Exceptional judgment and common sense must be applied. Communicate immediately with emergency services, rescue personnel, and the Search Coordinator, or JRCC, and be sure to provide as much information as possible to the responding authorities about the location, situation, access, and approximate number of victims involved. Don’t forget to identify yourself and your tasking. Carefully assess the area for potential hazards, and do what you can to make the area safe, or DO NOT enter the area. There are many reasons for not entering the area, these generally include fire, heavy smoke, downed power lines, and natural hazards such as terrain or water. Do not smoke, or carry flares anywhere near the accident scene.

Remain well clear of any spills such as oil, fuel, or unidentified substances. Allow only the most essential personnel near the accident scene, it is both unacceptable, and there is absolutely no need for the entire crew to be walking through the accident scene. If it is necessary, do not wander aimlessly through the accident scene, move with purpose, taking care to avoid injury or contaminating what might be a crime scene. The Contribution Agreement currently in force specifically states in section 3.5 SAFETY – The Department of National Defence shall, insofar as possible, ensure the Federal authorities are aware that CASARA members retain the right to decline to participate in any activity which may jeopardize the safety of any person or aircraft.

Identify locations where survivors may be trapped or located, and only if you have determined it is safe to approach. Render the appropriate first-aid, which will likely be somewhat limited if survivors are trapped.

Use psychological first-aid techniques to calm survivors as is required. Maintain a detailed log of your actions on scene, remember your ability to recall information from memory will be limited after the incident is under control. The sooner information is committed to written form, the better. This information, and all other documentation, will become part of the official investigation for Transport Canada accident investigators, law enforcement personnel, and possibly used during litigation proceedings. Be sure to keep your thoughts, and notes clear and organized, without opinion, state only facts which you know to be true, hearsay and gossip must never be included as fact. Avoid disturbing the accident scene to the best of your ability, and be sure to preserve evidence which might assist the accident investigators, or other authorities.

If the scene cannot be approached, direct your energy to making the area accessible for responding authorities by moving the communication vehicle and any bystanders to a safe location and get lights on to make the area as bright as possible, and if appropriate get barricade tape up around the area to keep bystanders away . Once emergency personnel are on scene, immediately provide them with as much information about the hazards, survivors, and location of bodies that you may have discovered, as well as any other important information you might have.

Arriving on scene to find wide spread wreckage, seriously injured passengers, and fatalities can be an extremely disturbing and traumatic experience for even highly trained professional emergency personnel.
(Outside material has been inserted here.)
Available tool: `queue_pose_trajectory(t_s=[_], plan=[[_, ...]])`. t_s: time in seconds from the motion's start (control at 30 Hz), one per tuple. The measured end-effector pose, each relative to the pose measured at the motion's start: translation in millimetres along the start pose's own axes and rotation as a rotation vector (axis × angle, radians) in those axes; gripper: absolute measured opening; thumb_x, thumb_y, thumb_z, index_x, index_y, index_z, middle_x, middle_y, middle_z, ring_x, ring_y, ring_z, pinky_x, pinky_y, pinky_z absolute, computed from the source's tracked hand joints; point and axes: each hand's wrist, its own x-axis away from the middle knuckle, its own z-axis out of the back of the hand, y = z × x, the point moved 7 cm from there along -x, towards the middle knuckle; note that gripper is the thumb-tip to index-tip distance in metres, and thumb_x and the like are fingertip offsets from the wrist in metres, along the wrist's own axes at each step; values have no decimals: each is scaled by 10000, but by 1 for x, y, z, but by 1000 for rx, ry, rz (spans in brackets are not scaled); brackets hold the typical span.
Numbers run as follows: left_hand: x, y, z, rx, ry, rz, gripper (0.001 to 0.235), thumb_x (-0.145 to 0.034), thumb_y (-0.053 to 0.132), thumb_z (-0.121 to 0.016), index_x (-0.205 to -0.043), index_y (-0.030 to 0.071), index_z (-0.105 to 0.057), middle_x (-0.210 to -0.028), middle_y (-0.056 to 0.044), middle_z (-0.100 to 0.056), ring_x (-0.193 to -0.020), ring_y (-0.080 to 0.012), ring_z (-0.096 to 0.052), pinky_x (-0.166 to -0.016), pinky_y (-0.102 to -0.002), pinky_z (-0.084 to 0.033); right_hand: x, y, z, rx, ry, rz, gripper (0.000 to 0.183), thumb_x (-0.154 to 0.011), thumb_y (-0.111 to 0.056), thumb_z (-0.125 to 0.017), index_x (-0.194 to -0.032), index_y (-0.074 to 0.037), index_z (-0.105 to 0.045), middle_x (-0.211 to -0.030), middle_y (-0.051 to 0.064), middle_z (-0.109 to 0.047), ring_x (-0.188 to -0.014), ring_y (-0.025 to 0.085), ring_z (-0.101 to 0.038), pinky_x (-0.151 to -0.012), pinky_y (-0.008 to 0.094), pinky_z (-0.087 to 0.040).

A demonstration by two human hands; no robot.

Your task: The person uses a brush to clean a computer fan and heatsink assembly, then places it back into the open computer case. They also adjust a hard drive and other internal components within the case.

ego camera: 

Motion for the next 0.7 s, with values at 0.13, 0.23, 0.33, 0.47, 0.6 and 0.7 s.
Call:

It is therefore important that you give every consideration to training and preparing yourself for what could be the one time in your life when you really need to remain calm and act with confidence and professional ability.

Know your limitations, accept your limitations, and accept the awesome responsibility to which you have committed yourself by volunteering for the tasking of a SAR Actual. If you don’t believe you could handle what might be found – Don’t volunteer for SAR Actual tasking, there are lots of other areas in which you might be of assistance, other than on a search crew.